On Feb 18, 2012, at 3:31 AM, Masataka Ohta wrote:

> David Barak wrote:
> 
>>> From: Owen DeLong owen at delong.com
>> 
>>> Sigh... NAT is a horrible hack that served us all too well in
> >> address conservation. Beyond that, it is merely a source of pain.
>> 
>> I understand why you say that - NAT did yeoman's work in address
> > conservation. However, it also enabled (yes, really) lots of
> > topologies and approaches which are *not* designed upon the
> > end-to-end model. Some of these approaches have found their way
> > into business proceses.
> 
> I'm afraid both of you don't try to understand why NAT was
> harmful to destroy the end to end transparency nor the end
> to end argument presented in the original paper by Saltezer
> et. al:
> 
>      The function in question can completely and correctly be
>      implemented only with the knowledge and help of the application
>      standing at the end points of the communication system.
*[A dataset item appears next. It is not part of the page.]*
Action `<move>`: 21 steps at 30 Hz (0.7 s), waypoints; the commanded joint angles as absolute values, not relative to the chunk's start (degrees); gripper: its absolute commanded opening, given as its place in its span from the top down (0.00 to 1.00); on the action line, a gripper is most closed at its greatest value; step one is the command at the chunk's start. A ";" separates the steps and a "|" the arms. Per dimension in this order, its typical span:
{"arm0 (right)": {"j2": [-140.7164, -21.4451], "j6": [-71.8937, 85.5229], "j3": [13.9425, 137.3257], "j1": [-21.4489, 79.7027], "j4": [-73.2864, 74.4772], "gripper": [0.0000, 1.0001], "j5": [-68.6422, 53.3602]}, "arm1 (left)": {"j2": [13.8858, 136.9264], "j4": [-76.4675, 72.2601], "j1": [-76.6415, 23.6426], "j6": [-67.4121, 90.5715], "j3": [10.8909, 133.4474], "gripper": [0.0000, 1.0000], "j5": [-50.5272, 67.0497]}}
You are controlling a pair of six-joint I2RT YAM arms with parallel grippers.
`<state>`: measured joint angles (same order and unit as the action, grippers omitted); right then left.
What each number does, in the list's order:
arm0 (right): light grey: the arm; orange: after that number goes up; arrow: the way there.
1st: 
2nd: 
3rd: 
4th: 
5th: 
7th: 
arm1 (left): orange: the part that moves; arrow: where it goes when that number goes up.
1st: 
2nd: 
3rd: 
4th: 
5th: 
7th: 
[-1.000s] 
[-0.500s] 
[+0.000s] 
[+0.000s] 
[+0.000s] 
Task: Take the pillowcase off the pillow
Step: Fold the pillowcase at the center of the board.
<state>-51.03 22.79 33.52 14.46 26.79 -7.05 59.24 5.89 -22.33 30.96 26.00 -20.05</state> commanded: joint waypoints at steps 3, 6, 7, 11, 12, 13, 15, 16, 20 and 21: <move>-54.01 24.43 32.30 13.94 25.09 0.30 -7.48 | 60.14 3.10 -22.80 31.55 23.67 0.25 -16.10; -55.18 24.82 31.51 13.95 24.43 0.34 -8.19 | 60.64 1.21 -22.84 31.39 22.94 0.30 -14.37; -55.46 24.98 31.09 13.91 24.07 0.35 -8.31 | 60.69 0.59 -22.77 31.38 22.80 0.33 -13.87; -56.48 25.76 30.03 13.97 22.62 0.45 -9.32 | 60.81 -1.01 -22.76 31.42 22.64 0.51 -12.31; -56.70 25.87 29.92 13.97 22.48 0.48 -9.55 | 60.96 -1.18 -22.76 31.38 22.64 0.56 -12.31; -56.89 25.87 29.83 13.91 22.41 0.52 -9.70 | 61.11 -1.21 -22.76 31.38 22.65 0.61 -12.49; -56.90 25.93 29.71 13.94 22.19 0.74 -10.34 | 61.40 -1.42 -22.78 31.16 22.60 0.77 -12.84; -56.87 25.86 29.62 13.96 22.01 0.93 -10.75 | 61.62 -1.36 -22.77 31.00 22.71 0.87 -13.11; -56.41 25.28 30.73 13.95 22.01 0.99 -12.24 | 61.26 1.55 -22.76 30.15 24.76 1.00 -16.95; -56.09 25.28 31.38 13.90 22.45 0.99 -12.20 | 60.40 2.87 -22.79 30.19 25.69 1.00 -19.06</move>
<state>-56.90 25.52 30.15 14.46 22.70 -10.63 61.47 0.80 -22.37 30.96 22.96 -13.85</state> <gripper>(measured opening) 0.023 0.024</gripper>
Therefore,
>      providing that questioned function as a feature of the
>      communication system itself is not possible.
> 
> While plain NAT, which actively hide itself from end systems,
> which means there can be no "knowledge and help of the
> application" expected, is very harmful to the end to end
> transparency, it is possible to entirely neutralize the
> harmful effects, by let NAT boxes ask help end systems.
> 
>> An argument you and others have made many times boils down
> > to "but if we never had NAT, think how much better it
> > would be!"
> 
> The reality is much better that NAT is not so harmful if NAT
> clients and gateways are designed properly to be able to
> reverse the harmful translations by NAT gateways.
> 
> I have running code to make the reverse translations, with
> which protocols such as ftp with PORT commands are working.
> 
> 					Masataka Ohta


No, I think you do not understand...

I have a NAT gateway with a single public address.

I have 15 FTP servers and 22 web servers behind it.

I want people to be able to go to ftp://<hostname> and/or http://<hostname> for each of them.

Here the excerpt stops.